A MADAME LA DUCHESSE DE BOUILLON
Je ne sais, Madame, qu’écrire
à V. A. qui soit digne d’elle,
et qui puisse la réjouir. Il m’a semblé que la poésie s’acquitterait
mieux de ce devoir que la simple prose. Il m’a encore paru qu’il
vous fallait donner un nom du Parnasse. Je crois vous avoir déjà
donné celui d’Olympe en des occasions de pareille nature. Ne
pourrait-on point mettre en chant ces paroles?
Qu’Olympe a de beautés, de grâces et de
charmes
Elle sait enchanter les esprits et les yeux
Mortels, aimez-la tous; mais ce n’est qu’à des dieux
Qu'est réservé l’honneur de
lui rendre les armes.
Ce que je vais ajouter n’est pas moins vrai, et m’a
été confirmé par des correspondants que j’ai toujours eus à
Paphos, à Cythère, et à Amathonte. Je me doutais bien que cela
serait, et m’en étais déjà aperçu la dernière fois que j’eus
l’honneur de vous voir.
La mère des Amours et la reine des Grâces,
C’est Bouillon ; et Vénus lui cède ses emplois.
Tout ce peuple à l’envi s’empresse sur vos traces
Plus nombreux qu’il n’était, et tout fier de vos lois.

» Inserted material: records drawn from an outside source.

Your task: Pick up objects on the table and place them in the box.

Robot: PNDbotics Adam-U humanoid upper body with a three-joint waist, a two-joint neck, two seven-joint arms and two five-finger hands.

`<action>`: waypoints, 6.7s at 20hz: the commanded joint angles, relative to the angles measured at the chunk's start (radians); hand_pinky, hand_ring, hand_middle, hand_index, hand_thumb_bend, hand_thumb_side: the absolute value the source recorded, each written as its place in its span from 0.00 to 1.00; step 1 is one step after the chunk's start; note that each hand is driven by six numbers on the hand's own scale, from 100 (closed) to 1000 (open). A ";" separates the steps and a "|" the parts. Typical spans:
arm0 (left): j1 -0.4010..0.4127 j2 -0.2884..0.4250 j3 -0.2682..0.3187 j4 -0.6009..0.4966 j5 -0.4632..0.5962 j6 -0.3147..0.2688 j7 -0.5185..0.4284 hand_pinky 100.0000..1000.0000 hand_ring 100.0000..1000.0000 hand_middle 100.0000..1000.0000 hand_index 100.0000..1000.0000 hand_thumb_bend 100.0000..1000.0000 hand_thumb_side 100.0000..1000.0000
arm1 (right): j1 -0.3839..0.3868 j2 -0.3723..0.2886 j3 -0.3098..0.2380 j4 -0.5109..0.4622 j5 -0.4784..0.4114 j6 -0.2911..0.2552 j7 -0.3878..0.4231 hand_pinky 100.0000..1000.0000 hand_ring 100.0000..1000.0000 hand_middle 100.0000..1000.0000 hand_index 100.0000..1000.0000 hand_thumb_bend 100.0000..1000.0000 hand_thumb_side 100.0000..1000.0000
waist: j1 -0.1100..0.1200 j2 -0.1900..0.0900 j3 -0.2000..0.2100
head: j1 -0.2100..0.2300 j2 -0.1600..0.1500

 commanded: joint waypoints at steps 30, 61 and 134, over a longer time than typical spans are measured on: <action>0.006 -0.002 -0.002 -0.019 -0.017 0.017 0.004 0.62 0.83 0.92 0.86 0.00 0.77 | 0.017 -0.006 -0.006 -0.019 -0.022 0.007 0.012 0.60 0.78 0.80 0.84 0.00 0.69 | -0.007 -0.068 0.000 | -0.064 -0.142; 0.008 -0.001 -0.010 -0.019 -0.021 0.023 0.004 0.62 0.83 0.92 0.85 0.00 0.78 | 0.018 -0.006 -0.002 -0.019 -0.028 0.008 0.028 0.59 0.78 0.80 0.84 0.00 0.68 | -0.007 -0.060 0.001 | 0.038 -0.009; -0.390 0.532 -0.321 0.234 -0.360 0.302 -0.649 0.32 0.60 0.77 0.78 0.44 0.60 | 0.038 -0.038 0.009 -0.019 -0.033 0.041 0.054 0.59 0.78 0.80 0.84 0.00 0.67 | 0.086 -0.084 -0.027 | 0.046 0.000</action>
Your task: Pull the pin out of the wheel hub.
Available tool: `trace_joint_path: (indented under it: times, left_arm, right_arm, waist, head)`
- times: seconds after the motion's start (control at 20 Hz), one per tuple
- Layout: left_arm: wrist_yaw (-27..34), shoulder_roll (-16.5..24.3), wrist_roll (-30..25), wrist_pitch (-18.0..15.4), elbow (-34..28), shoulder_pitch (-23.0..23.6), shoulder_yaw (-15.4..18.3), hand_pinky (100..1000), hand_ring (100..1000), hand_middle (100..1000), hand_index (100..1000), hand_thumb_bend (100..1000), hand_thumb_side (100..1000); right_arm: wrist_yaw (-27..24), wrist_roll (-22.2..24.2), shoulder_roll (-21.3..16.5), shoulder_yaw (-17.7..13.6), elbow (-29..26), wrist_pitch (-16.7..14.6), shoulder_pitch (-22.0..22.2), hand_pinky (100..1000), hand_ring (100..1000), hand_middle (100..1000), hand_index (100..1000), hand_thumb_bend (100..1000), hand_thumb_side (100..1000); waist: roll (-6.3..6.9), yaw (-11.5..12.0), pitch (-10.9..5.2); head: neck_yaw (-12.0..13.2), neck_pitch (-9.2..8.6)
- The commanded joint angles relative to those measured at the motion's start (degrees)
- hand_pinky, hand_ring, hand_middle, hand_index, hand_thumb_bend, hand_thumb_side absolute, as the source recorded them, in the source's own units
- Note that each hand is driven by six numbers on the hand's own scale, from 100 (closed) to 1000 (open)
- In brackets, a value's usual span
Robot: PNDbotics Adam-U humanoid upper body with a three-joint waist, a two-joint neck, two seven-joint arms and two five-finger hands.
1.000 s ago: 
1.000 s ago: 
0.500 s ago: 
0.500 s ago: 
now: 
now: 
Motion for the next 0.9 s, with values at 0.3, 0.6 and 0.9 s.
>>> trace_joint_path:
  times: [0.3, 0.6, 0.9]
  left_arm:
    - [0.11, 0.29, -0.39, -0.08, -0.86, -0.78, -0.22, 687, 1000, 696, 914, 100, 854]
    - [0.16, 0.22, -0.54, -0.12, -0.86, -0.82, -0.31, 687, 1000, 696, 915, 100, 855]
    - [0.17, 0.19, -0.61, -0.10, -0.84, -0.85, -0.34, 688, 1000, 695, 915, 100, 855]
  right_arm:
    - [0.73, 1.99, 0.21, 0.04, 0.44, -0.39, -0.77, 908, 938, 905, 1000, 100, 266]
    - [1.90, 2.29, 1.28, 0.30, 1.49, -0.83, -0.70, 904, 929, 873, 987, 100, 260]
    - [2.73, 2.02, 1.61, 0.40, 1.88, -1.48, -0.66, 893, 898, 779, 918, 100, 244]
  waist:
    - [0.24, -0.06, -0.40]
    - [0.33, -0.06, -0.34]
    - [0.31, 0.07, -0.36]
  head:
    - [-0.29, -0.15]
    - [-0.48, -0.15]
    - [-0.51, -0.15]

Vous fîtes dire l’année passée à M. de la
Haye1 qu’il eût soin que je ne m’ennuyasse point à
Château-Thierry. Il est fort aisé à M. de la Haye de satisfaire à
cet ordre; car, outre qu’il a beaucoup d’esprit,
Peut-on s’ennuyer en des lieux 2
Honorés par les pas, éclairés par les yeux
D’une aimable et vive princesse,
A pied blanc et mignon, à brune et longue tresse,
Nez troussé, c’est un charme encor selon mon sens;
C’en est même un des plus puissants.
Pour moi, le temps d’aimer est passé, je 1’avoue,
Et je mérite qu’on me loue
De ce libre et sincère aveu,
Dont pourtant le public se souciera très peu
Que j’aime ou n’aime pas, c’est pour lui même chose;
Mais, s’il arrive que mon coeur
Retourne à l’avenir dans sa première erreur,
Nez aquilins et longs n’en seront pas la cause.